It's a trap! No joy from Democrats. "Finally, the Democrats got a jobs report that beat the expectations. So why aren’t they celebrating it more in their re-election campaigns? Because they know it could also be a trap....Voters don’t see a big turnaround no matter what the indicators say. And no matter how voters feel about other issues — especially Obamacare — polls show they still see the economy as the most important issue facing the country, as they do in most elections." David Nather in Politico.
Analysis: Can the Democrats leverage the jobs report? Dan Balz in The Washington Post.
Chart: The unemployment picture is even better in swing states. Aaron Blake in The Washington Post.
Other economic reads:
U.S. factory orders up, durable goods revised higher. Reuters.
A GOP congressman's lonely fight to revive jobless benefits. Lisa Mascaro in the Los Angeles Times.
Star Wars Day interlude: So, you've never seen "Star Wars"?

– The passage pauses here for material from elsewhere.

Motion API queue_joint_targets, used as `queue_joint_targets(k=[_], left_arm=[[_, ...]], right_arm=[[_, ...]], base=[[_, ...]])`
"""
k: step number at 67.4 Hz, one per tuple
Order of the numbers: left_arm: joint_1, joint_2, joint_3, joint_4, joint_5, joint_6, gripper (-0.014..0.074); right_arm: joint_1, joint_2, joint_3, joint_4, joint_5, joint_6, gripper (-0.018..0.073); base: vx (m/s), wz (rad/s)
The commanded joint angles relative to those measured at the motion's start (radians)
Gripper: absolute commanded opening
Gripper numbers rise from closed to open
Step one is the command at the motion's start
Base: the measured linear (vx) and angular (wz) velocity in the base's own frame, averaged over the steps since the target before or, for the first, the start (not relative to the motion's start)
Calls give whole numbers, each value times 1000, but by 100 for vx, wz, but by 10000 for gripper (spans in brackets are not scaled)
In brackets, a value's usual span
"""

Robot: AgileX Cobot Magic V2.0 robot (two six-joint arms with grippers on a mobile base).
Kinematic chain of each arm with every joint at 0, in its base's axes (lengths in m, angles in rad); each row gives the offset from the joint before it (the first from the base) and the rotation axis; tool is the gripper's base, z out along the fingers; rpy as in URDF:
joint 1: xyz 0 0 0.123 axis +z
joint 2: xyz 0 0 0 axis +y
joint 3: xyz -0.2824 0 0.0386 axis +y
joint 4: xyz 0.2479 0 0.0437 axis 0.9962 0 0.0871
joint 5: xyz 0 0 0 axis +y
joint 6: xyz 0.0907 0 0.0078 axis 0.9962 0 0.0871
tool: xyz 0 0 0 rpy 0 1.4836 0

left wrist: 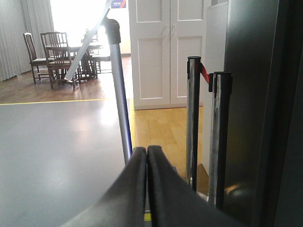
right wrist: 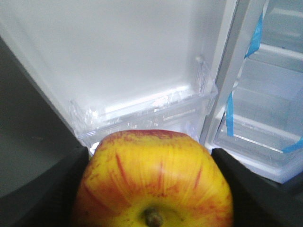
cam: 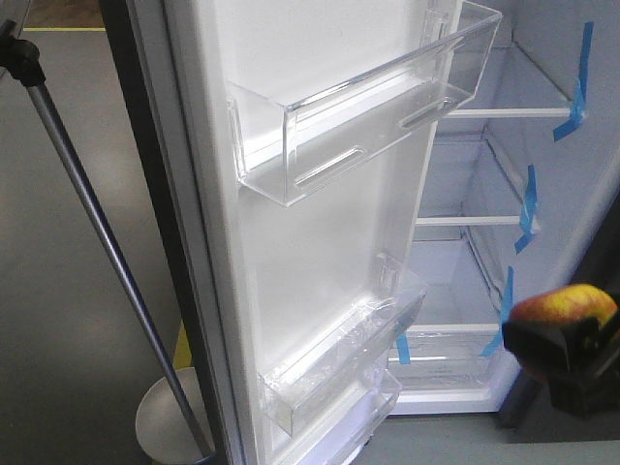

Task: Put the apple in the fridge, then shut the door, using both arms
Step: 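Raise the apple over the upper door bin and lower it in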

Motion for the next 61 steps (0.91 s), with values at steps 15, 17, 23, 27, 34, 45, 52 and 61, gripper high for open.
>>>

4. Obamacare's second-year challenges
Feds have major challenges to address. "The push to sign up people for Obamacare won’t get any easier in Year 2. The Obama administration needs to improve everything from customer service to Spanish-language outreach if it’s to parlay a functioning website and recent enrollment momentum into even more Americans with health coverage....The enrollment period for 2015 begins Nov. 15 and is just three months, half as long as this year. The federal government may not have as much money to spend on advertising or on groups that help people sign up. Negative ads and speeches about the law from Republicans leading up to Nov. 4 congressional elections may confuse uninsured Americans, deterring enrollment." Alex Wayne in Bloomberg.

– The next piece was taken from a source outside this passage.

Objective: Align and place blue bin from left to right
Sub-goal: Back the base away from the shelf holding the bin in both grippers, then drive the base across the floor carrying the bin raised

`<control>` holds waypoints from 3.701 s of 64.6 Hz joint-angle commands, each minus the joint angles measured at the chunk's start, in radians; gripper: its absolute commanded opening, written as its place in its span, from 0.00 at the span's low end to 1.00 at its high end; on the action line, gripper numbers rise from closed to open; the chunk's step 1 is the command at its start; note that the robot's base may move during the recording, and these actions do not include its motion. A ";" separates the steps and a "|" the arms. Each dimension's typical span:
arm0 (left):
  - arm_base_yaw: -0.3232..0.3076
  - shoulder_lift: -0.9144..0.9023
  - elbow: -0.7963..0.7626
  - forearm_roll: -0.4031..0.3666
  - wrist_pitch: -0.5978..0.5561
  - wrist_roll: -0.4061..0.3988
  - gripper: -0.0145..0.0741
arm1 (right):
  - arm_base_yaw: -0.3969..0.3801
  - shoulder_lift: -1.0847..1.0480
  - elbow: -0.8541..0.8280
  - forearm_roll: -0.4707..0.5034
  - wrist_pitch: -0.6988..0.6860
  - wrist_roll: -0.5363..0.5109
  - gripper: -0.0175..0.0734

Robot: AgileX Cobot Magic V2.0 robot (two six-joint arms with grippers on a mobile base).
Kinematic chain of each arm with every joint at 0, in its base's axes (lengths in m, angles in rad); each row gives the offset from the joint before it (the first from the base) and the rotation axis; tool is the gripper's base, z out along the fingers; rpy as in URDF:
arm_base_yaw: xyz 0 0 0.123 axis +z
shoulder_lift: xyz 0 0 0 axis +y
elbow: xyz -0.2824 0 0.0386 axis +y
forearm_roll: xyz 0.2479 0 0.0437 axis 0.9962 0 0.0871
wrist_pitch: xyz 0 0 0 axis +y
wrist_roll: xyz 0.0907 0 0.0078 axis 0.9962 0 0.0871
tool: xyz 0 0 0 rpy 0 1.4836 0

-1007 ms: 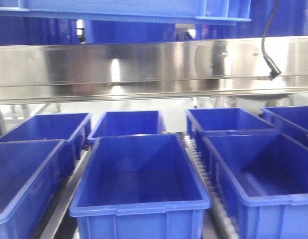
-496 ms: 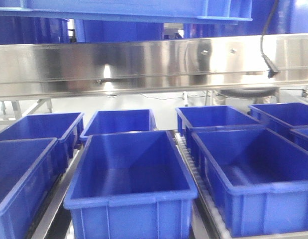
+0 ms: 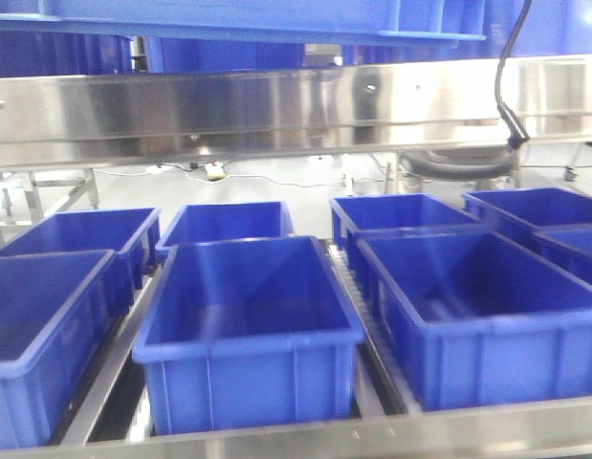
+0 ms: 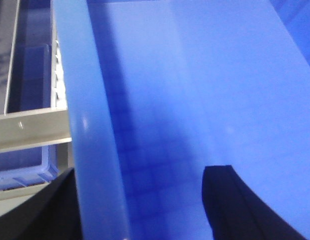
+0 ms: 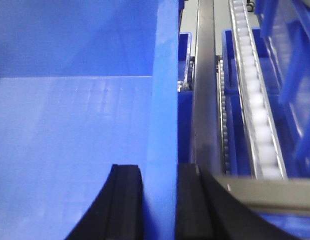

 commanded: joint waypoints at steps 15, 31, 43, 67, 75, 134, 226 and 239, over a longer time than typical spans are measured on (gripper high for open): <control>-0.013 -0.042 -0.020 -0.080 -0.055 0.066 0.04 | -0.011 -0.005 -0.017 -0.048 -0.130 -0.024 0.03; -0.013 -0.042 -0.020 -0.080 -0.055 0.066 0.04 | -0.011 -0.005 -0.017 -0.048 -0.130 -0.024 0.03; -0.013 -0.042 -0.020 -0.080 -0.055 0.066 0.04 | -0.011 -0.005 -0.017 -0.048 -0.130 -0.024 0.03; -0.013 -0.042 -0.020 -0.080 -0.055 0.066 0.04 | -0.011 -0.005 -0.017 -0.048 -0.130 -0.024 0.03; -0.013 -0.042 -0.020 -0.080 -0.055 0.066 0.04 | -0.011 -0.005 -0.017 -0.048 -0.130 -0.024 0.03; -0.013 -0.042 -0.020 -0.080 -0.055 0.066 0.04 | -0.011 -0.005 -0.017 -0.048 -0.130 -0.024 0.03; -0.013 -0.042 -0.020 -0.080 -0.055 0.066 0.04 | -0.011 -0.005 -0.017 -0.048 -0.130 -0.024 0.03; -0.013 -0.042 -0.020 -0.080 -0.055 0.066 0.04 | -0.011 -0.005 -0.017 -0.048 -0.134 -0.024 0.03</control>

As the first enrollment period ends, here are 7 things we now know about Obamacare. Sarah Kliff in Vox.
Interactive map: Obamacare's red-state surge in enrollment. Talking Points Memo.

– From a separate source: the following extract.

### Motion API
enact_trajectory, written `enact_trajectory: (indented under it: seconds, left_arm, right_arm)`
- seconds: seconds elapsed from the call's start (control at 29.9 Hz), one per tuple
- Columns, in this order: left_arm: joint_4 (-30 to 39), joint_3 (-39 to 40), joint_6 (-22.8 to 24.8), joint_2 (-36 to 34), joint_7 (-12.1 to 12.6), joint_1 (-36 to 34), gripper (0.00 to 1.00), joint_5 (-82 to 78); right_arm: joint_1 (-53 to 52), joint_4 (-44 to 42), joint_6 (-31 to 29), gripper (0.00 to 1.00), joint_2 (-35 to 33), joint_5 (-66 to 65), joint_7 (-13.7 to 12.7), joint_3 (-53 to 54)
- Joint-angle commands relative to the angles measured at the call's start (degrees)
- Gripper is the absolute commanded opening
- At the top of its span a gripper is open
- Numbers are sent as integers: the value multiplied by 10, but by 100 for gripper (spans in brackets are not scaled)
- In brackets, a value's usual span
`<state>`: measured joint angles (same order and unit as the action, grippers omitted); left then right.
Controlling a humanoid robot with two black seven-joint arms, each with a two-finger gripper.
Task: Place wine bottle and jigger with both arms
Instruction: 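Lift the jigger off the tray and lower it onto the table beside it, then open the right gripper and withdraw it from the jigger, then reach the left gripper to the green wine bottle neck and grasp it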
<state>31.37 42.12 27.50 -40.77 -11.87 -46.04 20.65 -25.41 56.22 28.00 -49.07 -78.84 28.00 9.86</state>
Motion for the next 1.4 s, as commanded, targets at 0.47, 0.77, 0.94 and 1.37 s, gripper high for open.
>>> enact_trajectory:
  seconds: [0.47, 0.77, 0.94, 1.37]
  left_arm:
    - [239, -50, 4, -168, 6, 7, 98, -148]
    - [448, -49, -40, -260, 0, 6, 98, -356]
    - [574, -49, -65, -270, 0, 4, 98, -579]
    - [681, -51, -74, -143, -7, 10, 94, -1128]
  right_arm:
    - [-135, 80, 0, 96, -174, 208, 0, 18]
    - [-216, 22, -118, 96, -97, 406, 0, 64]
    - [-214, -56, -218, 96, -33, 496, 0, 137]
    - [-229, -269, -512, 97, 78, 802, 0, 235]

The final Obamacare war ahead: Medicaid expansion. "The final battles of any war often are the bloodiest. They're waged by the last holdouts, dead-enders desperate to prove to themselves and their dwindling followers that their efforts were not in vain. The final battle of the war over the Affordable Care Act is being waged today over expanding Medicaid. As the act was originally conceived, Medicaid would provide healthcare for more than 10 million of the poorest uninsured Americans, most of them childless adults with earnings up to 138% of the federal poverty level. (This year, that income ceiling is about $16,000.)" Michael Hiltzik in the Los Angeles Times.
Democrats are more optimistic on the politics of Obamacare. "With enrollments in insurance plans under the Patient Protection and Affordable Care Act rising and polls showing that most Americans want to keep the law, Democrats are increasingly encouraged that they have defused some of the criticism over the botched rollout of Obamacare last year....In this year’s congressional elections, Democrats in at least four states are cautiously embracing the new law by highlighting the negative consequences if Republicans were to follow through on their promise to repeal it." Lisa Lerer in Bloomberg.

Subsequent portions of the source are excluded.